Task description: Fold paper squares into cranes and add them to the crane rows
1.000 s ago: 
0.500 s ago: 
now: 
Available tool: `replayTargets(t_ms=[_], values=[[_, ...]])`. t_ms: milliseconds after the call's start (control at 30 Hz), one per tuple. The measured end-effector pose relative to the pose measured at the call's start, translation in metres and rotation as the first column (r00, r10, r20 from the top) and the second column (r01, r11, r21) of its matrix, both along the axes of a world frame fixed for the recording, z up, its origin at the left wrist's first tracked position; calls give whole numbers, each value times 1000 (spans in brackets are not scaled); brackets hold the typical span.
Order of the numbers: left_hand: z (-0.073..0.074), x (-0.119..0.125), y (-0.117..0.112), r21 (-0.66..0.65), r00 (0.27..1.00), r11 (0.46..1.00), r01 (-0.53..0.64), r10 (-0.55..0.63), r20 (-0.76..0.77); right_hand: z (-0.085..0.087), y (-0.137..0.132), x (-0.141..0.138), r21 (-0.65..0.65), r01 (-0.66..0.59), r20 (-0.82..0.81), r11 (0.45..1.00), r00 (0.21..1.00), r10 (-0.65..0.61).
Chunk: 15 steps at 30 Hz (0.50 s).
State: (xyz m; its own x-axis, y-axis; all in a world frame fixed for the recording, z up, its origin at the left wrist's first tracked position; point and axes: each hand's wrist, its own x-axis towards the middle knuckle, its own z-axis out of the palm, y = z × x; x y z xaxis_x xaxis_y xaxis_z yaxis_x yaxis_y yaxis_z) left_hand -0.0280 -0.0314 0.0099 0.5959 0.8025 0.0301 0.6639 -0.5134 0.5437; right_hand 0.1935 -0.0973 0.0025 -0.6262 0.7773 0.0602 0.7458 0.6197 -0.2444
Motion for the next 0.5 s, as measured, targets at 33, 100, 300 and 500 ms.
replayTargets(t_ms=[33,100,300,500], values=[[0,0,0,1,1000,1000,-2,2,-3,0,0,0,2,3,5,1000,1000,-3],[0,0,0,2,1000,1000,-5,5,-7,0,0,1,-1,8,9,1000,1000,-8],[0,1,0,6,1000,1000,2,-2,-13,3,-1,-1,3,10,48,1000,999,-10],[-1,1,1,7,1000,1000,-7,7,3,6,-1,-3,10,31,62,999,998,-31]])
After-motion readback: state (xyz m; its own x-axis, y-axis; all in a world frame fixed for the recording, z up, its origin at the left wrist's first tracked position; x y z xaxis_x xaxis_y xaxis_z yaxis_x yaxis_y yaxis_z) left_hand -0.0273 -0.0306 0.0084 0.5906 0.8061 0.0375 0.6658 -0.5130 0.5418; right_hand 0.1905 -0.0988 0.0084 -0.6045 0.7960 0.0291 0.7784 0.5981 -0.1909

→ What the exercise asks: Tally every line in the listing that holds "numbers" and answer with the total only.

→ Response: 2